G.B. Senanayake is considered as the writer who paid special attention to the artistic side of short stories and developed Sinhala short stories from a skilled aspect.

Senanayake improved Sinhala short stories as a pleasing and flexible medium. Especially language and structure were more polished in G.B. Senanayake's works. On the other hand, the characters and incidents are allowed to develop with an interrelationship with reason and result in his stories. Likewise G.B. allows incidents and facts causing the incidents and the mental status caused by the incident and its development to come out automatically.

It can be seen that Senanayake's stories improved the composition and regulations of Sinhala short stories. G.B. Senanayake has been a person who has shown ability in drawing the language flexibly into fiction writing. He thought that written language was artificial. He didn't fancy high flown language used by intellectuals.

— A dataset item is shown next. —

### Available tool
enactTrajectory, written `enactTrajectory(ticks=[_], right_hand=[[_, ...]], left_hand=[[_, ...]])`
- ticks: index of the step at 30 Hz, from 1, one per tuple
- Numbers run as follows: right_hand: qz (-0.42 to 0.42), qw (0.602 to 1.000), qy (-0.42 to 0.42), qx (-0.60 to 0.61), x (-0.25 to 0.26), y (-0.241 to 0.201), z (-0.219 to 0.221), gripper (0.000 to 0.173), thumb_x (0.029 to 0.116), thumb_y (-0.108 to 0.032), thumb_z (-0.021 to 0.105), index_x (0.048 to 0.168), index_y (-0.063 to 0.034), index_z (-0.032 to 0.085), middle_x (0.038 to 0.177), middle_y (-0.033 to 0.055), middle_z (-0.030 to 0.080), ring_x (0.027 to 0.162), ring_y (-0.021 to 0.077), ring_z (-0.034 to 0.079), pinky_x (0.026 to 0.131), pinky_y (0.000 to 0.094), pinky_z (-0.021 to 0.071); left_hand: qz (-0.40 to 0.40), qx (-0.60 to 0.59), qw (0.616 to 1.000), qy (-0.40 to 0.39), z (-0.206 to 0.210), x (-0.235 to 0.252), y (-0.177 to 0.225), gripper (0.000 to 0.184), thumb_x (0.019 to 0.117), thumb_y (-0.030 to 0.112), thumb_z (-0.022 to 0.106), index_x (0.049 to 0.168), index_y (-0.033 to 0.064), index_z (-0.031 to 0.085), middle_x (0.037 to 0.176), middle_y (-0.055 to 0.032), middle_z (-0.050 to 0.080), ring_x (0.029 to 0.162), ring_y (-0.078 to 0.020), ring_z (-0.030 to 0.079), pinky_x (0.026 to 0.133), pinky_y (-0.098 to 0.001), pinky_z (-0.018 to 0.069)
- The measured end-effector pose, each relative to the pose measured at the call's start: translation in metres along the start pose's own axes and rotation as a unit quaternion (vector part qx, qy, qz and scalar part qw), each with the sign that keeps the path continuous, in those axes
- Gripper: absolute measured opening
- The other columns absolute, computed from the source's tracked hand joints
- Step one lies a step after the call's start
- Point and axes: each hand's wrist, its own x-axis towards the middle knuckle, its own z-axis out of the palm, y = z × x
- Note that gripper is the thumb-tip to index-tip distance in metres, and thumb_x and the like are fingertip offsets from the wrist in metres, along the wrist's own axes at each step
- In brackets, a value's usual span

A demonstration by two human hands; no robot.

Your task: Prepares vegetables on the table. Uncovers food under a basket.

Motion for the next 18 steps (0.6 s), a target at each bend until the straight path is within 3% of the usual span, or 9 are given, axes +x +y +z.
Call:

Critics show that it was G.B. who highlighted the importance of poetic styles in short stories.

It is said that Senanayake became more prone to artistic side of the work because he was influenced by foreign literature. Being influenced by French and Russian literature would have forced Senanayake to exceed the limits of Sinhala short stories.

G.B. was most influenced by French short story styles, especially [Guy de Maupassant]. Maupassant tried to bring out the tragedy of the high class. Likewise Senanayake tried to speak about the middle class of the middle-class people living in towns. He brought it out in a more personalised manner rather than bringing it in a subject wise manner. Because of this while bringing out feelings he also brought out signs and descriptions of the environment.

Looking at how Russian literature affected G.B. Senanayake's works it seems that Anton Chekhov's works have influenced him. Especially exploring the artistic beauty of his own short stories was a path he found from Russian literature.

== Films and television productions ==
Films and television productions, based on G.B. Senanayake's books,

- Nidhanaya
- Awaragira
- Duwata Mawaka Misa (Mother Alone)

== G.B Senanayake Foundation ==
G.B Senanayake Foundation is an approved charitable organization by the Government of Sri Lanka. The G.B Senanayake Foundation has been established with the objectives of preservation of manuscripts, first editions of all his books, tape recording and photographs related to his life and work.